125 – Les discours de La Belle Eau : Tu sanctifieras les Fêtes. Guérison d’un enfant aux jambes fracturées

6 mars 1945

Vision du mardi 6 mars 1945.

125.1 – Le temps est moins mauvais, bien qu’il pleuve encore un peu et les gens peuvent venir trouver le Maître.

Jésus écoute à part deux ou trois personnes qui ont des choses importantes à Lui dire et qui, après cela, regagnent leurs places plus tranquilles. Il bénit aussi un petit enfant qui souffre de fractures depuis le haut des jambes et qu’aucun médecin ne veut soigner disant que:

“C’est inutile. La fracture s’étend tout en haut jusque vers l’épine dorsale.”

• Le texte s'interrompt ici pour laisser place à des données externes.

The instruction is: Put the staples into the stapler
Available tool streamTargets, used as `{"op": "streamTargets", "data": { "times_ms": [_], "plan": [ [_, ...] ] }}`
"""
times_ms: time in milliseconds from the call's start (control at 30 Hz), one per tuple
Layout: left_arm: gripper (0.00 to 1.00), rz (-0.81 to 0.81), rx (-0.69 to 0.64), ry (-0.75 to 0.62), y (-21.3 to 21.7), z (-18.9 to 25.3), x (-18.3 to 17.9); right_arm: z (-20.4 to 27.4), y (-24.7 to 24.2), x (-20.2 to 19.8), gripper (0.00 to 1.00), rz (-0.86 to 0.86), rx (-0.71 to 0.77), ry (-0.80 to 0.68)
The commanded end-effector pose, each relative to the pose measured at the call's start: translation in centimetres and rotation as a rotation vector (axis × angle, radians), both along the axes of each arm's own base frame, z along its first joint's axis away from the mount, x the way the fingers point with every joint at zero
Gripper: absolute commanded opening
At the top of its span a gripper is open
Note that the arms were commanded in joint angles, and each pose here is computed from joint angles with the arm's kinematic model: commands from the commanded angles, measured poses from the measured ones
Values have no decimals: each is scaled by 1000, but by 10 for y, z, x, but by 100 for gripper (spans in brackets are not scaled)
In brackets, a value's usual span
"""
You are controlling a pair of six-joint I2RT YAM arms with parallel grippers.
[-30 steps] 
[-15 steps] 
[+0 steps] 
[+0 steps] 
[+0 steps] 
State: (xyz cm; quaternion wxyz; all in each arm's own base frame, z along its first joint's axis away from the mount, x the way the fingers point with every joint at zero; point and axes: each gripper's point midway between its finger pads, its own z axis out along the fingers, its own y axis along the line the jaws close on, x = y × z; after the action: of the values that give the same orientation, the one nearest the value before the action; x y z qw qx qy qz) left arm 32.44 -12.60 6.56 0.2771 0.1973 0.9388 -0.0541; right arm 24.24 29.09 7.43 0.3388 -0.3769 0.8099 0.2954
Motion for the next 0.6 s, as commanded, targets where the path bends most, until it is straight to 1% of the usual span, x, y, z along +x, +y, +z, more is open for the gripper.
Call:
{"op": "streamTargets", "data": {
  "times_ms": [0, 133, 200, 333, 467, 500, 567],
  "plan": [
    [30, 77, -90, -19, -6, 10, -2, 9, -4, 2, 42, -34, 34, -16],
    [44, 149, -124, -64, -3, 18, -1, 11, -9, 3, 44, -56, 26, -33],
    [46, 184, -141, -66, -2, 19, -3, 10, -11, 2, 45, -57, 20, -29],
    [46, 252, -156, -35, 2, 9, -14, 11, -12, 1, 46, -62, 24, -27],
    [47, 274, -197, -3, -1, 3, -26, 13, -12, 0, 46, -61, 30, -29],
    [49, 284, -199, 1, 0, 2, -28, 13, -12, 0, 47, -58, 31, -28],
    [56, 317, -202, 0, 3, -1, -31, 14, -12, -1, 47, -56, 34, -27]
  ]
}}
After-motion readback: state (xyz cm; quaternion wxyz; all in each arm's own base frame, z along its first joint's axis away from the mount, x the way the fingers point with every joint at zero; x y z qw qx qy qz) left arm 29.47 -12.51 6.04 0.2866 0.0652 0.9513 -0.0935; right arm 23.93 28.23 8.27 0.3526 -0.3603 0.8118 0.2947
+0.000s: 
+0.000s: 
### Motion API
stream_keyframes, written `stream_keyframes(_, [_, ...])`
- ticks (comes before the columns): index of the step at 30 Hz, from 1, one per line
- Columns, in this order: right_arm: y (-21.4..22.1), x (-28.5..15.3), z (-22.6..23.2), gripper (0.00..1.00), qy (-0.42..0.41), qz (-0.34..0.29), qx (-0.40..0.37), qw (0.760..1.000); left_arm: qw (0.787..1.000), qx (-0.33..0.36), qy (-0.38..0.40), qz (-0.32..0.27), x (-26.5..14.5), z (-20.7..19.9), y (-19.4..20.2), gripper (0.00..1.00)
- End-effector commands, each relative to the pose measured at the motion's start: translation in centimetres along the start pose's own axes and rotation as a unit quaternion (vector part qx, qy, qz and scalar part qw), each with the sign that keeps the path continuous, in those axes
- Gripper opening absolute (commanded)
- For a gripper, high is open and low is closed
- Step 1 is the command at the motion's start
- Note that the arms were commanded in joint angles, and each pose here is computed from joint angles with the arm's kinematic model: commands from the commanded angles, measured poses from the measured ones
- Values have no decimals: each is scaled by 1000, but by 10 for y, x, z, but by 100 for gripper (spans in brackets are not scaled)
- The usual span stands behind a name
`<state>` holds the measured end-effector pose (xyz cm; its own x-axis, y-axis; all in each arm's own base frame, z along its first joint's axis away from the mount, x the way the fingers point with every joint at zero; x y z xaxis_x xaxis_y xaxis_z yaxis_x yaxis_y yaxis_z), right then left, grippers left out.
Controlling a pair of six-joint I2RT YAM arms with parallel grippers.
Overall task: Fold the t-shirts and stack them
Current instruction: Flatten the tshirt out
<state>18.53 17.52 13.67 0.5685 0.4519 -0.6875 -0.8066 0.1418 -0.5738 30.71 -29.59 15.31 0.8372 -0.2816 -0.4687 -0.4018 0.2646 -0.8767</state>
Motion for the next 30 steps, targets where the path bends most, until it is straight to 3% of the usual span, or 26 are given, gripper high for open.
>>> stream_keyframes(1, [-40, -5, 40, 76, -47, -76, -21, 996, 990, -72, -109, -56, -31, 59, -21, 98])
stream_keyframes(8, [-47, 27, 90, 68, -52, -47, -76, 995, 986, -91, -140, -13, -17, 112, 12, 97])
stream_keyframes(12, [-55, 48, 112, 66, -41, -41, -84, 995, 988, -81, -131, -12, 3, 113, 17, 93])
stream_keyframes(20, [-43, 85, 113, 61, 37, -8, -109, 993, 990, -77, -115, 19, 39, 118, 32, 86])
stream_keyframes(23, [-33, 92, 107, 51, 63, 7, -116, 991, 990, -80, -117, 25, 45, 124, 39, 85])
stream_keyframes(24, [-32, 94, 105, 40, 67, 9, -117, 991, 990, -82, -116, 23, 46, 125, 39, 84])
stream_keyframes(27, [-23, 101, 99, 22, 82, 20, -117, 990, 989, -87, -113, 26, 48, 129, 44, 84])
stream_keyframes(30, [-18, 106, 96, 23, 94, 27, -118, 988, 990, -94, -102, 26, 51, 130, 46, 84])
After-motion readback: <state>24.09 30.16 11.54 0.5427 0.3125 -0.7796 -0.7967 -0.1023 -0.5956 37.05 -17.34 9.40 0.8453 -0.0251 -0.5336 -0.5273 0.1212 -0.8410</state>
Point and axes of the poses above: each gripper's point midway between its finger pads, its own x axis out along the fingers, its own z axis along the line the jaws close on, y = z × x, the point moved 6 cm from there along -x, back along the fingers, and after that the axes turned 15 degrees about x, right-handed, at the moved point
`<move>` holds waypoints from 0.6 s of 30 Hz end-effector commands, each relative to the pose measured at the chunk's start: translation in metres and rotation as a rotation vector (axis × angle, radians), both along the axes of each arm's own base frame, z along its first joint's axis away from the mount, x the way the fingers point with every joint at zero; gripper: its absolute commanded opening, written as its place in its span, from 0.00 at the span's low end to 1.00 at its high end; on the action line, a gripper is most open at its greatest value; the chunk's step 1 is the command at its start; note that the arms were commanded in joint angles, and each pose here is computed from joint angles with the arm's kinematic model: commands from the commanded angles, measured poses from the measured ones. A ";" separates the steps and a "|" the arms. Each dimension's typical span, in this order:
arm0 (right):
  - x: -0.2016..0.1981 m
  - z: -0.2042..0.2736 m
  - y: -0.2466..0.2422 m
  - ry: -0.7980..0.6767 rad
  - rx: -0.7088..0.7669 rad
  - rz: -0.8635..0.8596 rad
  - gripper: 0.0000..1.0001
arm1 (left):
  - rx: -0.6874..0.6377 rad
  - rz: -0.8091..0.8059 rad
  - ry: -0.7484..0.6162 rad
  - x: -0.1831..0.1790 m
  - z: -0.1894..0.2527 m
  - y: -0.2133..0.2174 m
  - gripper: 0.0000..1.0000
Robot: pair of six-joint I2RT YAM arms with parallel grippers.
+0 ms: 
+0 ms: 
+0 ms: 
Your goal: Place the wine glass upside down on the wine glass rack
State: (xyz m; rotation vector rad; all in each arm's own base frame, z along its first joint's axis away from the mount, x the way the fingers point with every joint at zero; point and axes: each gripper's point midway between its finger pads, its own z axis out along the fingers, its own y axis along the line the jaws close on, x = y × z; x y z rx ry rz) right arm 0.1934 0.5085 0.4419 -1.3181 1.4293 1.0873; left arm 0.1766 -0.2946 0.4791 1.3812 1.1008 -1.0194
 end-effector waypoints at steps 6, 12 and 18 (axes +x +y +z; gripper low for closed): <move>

C’est ce que dit la mère toute en larmes, et elle explique:

“Il courait avec sa petite sœur dans la rue du pays. Un Hérodien est arrivé au galop avec son char et l’a renversé dessous. J’ai cru qu’il était mort. Mais, c’est pire. Tu le vois. Je l’allonge sur cette planche car… il n’y a rien d’autre à faire. Et il souffre, il souffre car l’os perce. Mais ensuite, quand l’os ne percera plus, il souffrira car il ne pourra que rester allongé sur le dos.”

“Tu as grand mal?” demande avec compassion Jésus à l’enfant qui pleure.

“Oui.”

“Où?”

“Ici… et là.”

Il touche de sa main hésitante les deux os iliaques Les os du bassin. .

“Et puis ici et là.” et il touche les reins et les épaules. “Elle est dure, la planche, et je veux bouger, moi…”.

Il pleure désespéré.

“Veux-tu venir dans mes bras, à Moi? Y viens-tu? Je t’emmène là haut. Tu vas voir tout le monde pendant que je parle.”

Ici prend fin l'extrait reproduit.